TASK GOAL: Lines from the one containing "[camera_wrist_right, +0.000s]" through the end of the data are to be returned exactly, and no others.

DATASET SECTION:
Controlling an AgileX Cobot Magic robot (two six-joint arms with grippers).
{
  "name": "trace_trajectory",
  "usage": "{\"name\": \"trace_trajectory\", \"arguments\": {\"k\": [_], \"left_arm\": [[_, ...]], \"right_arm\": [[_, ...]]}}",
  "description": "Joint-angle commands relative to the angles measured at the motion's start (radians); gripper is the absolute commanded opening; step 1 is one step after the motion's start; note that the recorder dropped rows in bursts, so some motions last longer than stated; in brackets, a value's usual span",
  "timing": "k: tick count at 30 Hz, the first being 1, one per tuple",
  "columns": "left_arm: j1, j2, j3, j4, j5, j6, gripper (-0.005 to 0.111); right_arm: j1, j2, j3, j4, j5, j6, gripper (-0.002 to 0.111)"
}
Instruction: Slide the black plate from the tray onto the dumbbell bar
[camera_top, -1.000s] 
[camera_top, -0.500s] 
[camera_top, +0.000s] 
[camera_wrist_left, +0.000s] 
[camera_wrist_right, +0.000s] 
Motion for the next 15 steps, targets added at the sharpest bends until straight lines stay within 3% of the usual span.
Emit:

ANSWER BELOW:
[camera_wrist_right, +0.000s] 
Motion for the next 15 steps, targets added at the sharpest bends until straight lines stay within 3% of the usual span.
Emit:

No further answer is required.